Doliprane : les conditions du rachat imposées par le gouvernement
Sanofi a annoncé entamé les "négociations exclusives" avec le groupe américain CR&D pour la cession d'Opella qui commercialise le Doliprane. Mais l'Etat français, devenu actionnaire, va s'assurer du respect de plusieurs engagements.
Le Doliprane va bien passer sous pavillon américain, mais non sans une surveillance de l'Etat français. Le groupe Sanofi a annoncé ce lundi 21 octobre commencer les "négociations exclusives" avec le fonds d'investissement américain CD&R "pour le transfert d'une participation de contrôle de 50 %" de sa filiale Opella qui produit et commercialise une centaine de médicaments, dont le Doliprane.
Mais une troisième partie s'est ajoutée à l'accord conclu entre Sanofi et CD&R : l'Etat français. Le cession d'Opella, qui est la troisième société mondiale dans le secteur des médicaments sans ordonnance et qui est surtout propriétaire du célèbre médicament à la boîte jaune, a fait trembler l'Hexagone. Et pour cause, les Français qui consomment 400 millions de boîtes de Doliprane chaque année ont craint de voir le médicament disparaître des pharmacies ou être vendu à des tarifs plus élevés. D'un point de vue économique, le société Opella représente 1 700 employés en France sur les 11 000 personnes engagées partout dans le monde et deux des treize sites de production qui fabriquent le paracétamol, le principe actif du Doliprane. Des acquis que l'Etat français a souhaité protéger et pour lesquels il est devenu actionnaire du groupe comme l'a annoncé le ministre de l'Economie, Antoine Armand, dans la soirée du dimanche 20 octobre.
D'après l'accord conclu entre les trois parties, le groupe américain CD&R doit obtenir 50 % de la société Opella tandis que le géant pharmaceutique Sanofi conserve 48 % de groupe et l'Etat français "[doit] participer en tant qu'actionnaire minoritaire à hauteur d'environ 2 %" via la Banque publique d'investissement Bpifrance. L'Etat disposera également d'un siège au conseil d'administration d'Opella ainsi "BPI pourra s'assurer de l'intérieur que les engagements pris, qui sont assortis de sanctions pécuniaires lourdes, sont bien suivis. C'est ça, la mission de cette participation", a précisé Bercy.

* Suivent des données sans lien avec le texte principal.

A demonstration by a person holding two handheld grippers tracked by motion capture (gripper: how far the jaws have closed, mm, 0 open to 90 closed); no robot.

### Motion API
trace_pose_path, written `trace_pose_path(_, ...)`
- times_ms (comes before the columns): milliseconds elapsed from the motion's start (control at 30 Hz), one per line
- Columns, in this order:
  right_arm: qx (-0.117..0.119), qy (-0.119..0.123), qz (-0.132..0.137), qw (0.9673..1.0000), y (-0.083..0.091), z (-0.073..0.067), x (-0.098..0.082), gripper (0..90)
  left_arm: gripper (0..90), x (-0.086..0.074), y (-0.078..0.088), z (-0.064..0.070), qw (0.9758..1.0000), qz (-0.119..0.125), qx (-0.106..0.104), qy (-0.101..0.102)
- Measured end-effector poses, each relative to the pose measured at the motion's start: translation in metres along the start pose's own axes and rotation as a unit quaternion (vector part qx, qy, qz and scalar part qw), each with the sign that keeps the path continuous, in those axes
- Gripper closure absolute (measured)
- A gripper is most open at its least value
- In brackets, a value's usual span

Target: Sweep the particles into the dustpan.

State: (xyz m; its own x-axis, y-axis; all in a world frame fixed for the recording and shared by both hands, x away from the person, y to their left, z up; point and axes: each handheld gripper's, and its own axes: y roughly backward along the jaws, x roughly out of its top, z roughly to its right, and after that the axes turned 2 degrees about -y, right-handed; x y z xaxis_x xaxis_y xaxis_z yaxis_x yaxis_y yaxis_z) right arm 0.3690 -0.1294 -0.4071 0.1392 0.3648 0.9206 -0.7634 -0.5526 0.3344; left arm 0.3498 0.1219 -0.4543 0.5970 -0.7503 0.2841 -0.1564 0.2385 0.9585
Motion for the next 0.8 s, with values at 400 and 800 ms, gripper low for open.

Le Doliprane cédé contre plusieurs garanties
Le ministère de l'Economie a effectivement posé des conditions à la cession d'Opella, et donc du Doliprane, entre autres. Mais l'entourage du ministre assurait dimanche soir, selon Les Echos, que "toute la semaine a été consacrée à la négociation de ces engagements" et qu'"on a réussi à obtenir des garanties à la hauteur de ce qui était demandé, nous sommes même parvenus à les améliorer". Parmi ces engagements, le premier et le plus important concerne le maintien de la gouvernance d'Opella en France ainsi que le maintien des emplois et des activités industrielles déjà existants en France.
Le fonds d'investissement américain qui s'apprête à devenir le propriétaire du Doliprane a aussi été contraint à donner d'autres garanties : l'engagement de poursuivre l'approvisionnement du marché français avec quatre molécules médicamenteuses produites par Opella (le paracétamol, l'aspirine et deux protecteurs gastriques que sont le lansoprazole et le pantoprazole) ; mais aussi l'engagement d'assurer et de sécuriser l'approvisionnement du marché français par des médicaments produits ailleurs qu'en France. La dernière garantie exigée au groupe CD&R et celle de faire grandir le groupe Opella avec des investissements pour la croissance interne ou de l'acquisition afin de développer la filiale de Sanofi.
Les moyens financiers du fonds d'investissement expliquent en grande partie la cession de la société productrice du Doliprane. Mais si la demande exprimée par l'Etat français vise certes l'évolution du groupe, elle doit surtout servir à éviter une restructuration et une revente totale d'Opella, une issue redoutée par les employés et les syndicats du groupe.